[[ Material for this task, beginning ]]
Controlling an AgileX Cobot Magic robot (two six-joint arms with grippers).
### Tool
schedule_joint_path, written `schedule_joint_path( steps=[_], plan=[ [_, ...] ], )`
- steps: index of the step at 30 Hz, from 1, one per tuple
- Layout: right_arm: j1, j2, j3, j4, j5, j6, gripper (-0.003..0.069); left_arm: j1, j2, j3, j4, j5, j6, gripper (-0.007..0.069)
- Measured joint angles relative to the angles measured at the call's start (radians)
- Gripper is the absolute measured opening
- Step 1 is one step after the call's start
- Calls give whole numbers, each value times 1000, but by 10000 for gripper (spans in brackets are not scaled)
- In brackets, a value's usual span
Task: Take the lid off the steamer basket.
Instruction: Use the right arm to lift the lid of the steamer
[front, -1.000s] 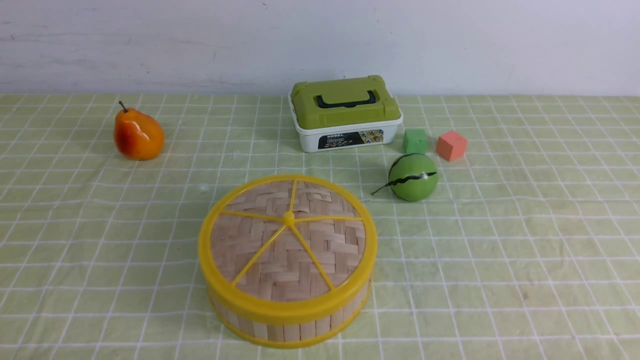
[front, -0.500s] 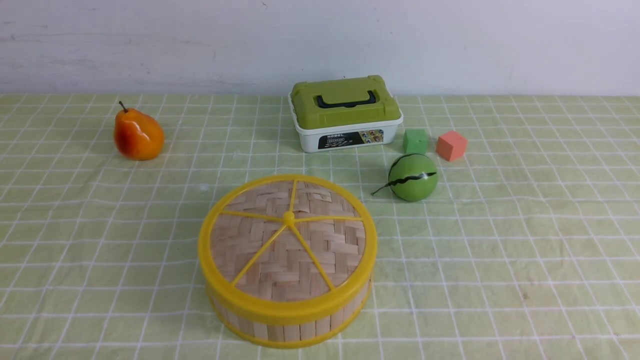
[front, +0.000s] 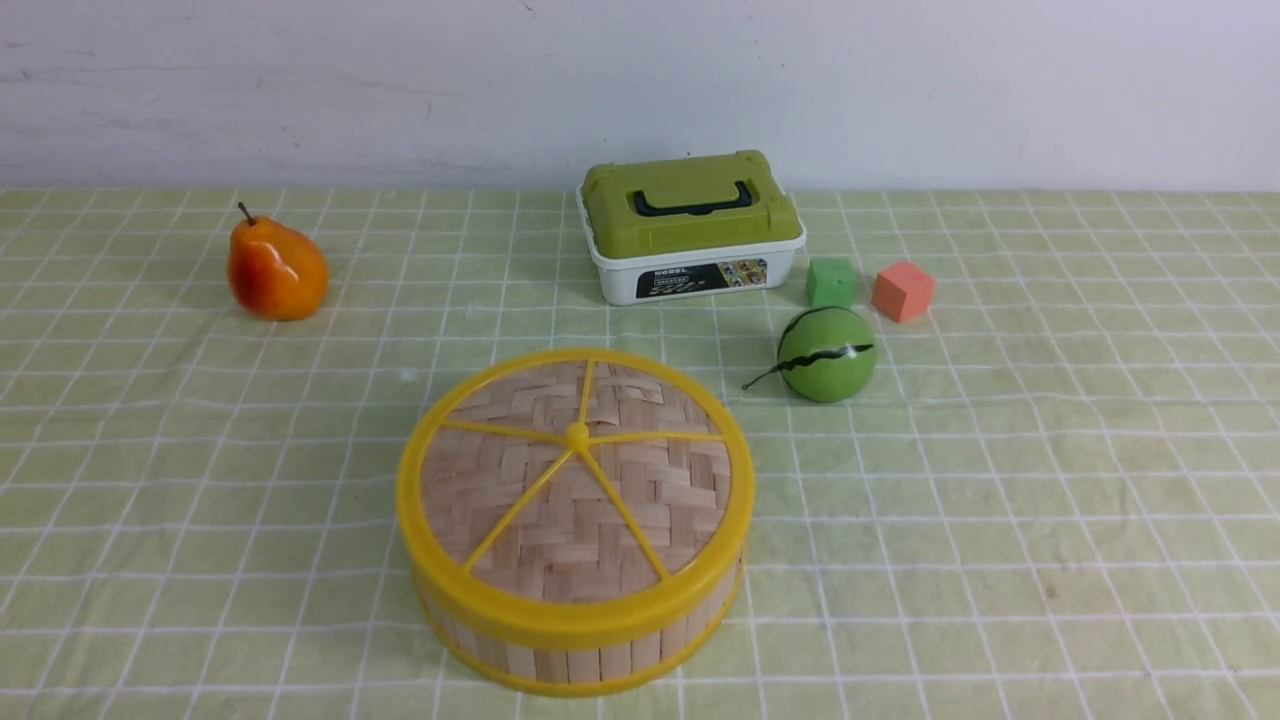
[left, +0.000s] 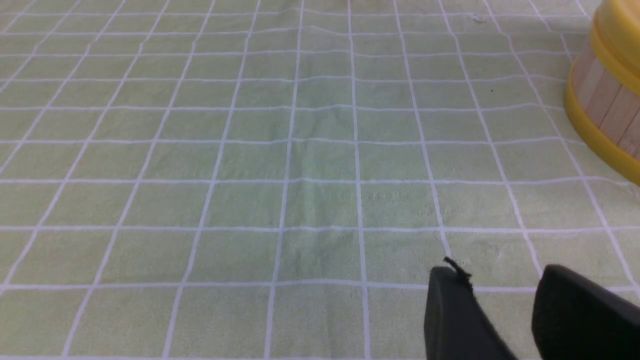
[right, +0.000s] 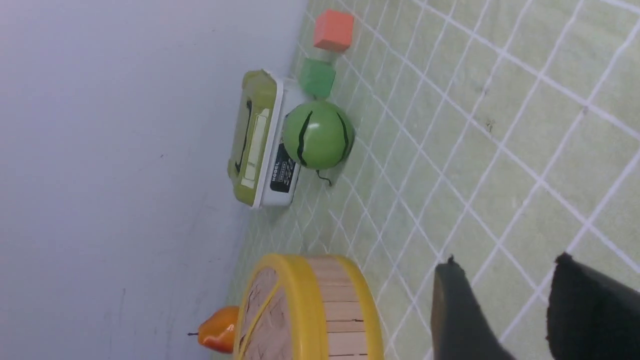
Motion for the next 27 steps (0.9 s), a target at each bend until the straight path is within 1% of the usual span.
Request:
schedule_joint_path(
  steps=[1, 4, 6, 9, 10, 11, 12, 13, 14, 15, 17, 20, 21, 22, 24, 26, 27],
  plan=[
    [0, 0, 0, -4, 0, -2, 241, 0, 0, 0, 0, 0, 0, 239],
    [0, 0, 0, -92, -1, -28, 241, 0, 0, 0, 0, 0, 0, 239],
    [0, 0, -2, -115, 3, -49, 241, 0, 0, 0, 0, 0, 0, 239],
    [0, 0, -16, -135, 24, -122, 241, 0, 0, 0, 0, 0, 0, 239],
    [0, 0, -49, -149, 47, -195, 239, 0, 0, 0, 0, 0, 0, 239],
    [0, 0, -56, -151, 48, -195, 239, 0, 0, 0, 0, 0, 0, 239],
    [0, 0, -91, -165, 57, -260, 233, 0, 0, 0, 0, 0, 0, 239],
    [0, 21, -200, -202, 81, -378, 207, 0, 0, 0, 0, 0, 0, 239],
    [0, 38, -229, -216, 95, -425, 198, 0, 0, 0, 0, 0, 0, 239],
    [0, 98, -338, -246, 135, -535, 160, 0, 0, 0, 0, 0, 0, 239],
    [0, 215, -503, -289, 242, -697, 89, 0, 0, 0, 0, 0, 0, 239],
    [0, 401, -727, -306, 443, -914, 1, 0, 0, 0, 0, 0, 0, 239],
    [0, 414, -741, -306, 458, -927, -1, 0, 0, 0, 0, 0, 0, 239],
    [0, 505, -838, -296, 565, -1008, -16, 0, 0, 0, 0, 0, 0, 239],
    [15, 616, -944, -273, 700, -1080, -21, 0, 0, 0, 0, 0, 0, 239],
    [63, 730, -1039, -243, 797, -1124, -22, 0, 0, 0, 0, 0, 0, 239],
    [106, 793, -1089, -230, 828, -1142, -22, 0, 0, 0, 0, 0, 0, 239]
  ],
)
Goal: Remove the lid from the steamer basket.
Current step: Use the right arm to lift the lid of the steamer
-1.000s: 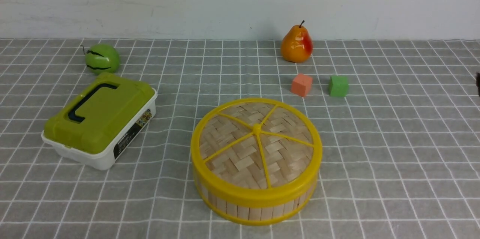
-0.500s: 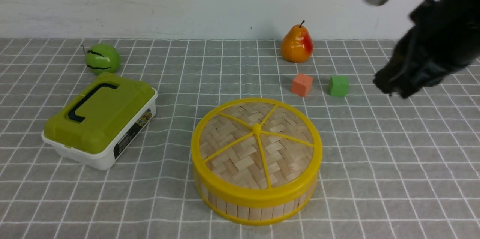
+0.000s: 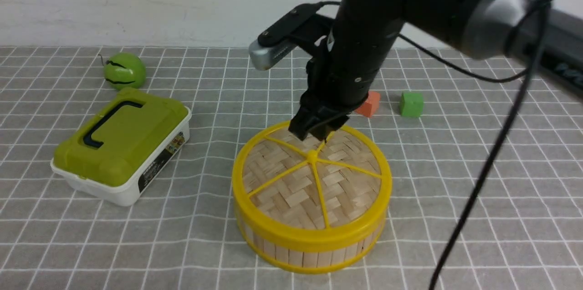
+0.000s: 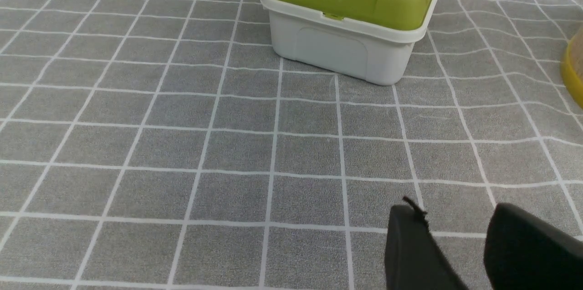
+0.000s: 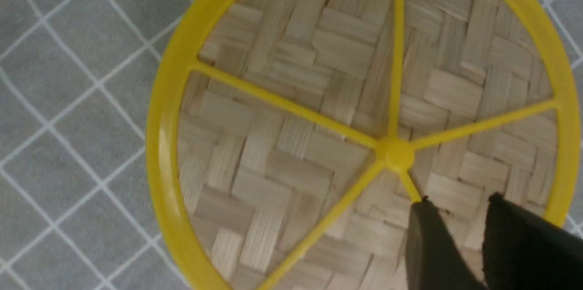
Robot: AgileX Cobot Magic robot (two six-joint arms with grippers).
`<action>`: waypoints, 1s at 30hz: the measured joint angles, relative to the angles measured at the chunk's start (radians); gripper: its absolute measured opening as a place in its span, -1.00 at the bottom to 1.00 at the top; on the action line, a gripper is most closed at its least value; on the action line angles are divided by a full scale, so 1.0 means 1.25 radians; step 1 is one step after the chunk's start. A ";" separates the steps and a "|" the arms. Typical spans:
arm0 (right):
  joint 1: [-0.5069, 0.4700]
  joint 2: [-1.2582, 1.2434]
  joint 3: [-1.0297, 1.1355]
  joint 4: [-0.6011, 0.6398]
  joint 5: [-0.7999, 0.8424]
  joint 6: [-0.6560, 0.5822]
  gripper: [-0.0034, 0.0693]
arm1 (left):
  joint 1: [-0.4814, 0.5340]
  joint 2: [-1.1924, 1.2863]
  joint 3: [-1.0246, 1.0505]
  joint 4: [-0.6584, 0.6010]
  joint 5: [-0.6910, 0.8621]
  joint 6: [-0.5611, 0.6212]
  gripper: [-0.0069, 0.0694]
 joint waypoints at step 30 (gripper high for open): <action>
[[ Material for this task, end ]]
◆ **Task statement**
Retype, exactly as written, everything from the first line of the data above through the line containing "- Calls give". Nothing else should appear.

◆ **Exercise solution**
Controlling an AgileX Cobot Magic robot (two six-joint arms with grippers).
### Tool
schedule_joint_path, written `schedule_joint_path( steps=[_], plan=[ [_, ...] ], )`
- steps: index of the step at 30 Hz, from 1, one per tuple
- Layout: right_arm: j1, j2, j3, j4, j5, j6, gripper (-0.003..0.069); left_arm: j1, j2, j3, j4, j5, j6, gripper (-0.007..0.069)
- Measured joint angles relative to the angles measured at the call's start (radians)
- Gripper is the absolute measured opening
- Step 1 is one step after the call's start
- Calls give whole numbers, each value times 1000, but by 10000 for gripper (spans in brackets are not scaled)

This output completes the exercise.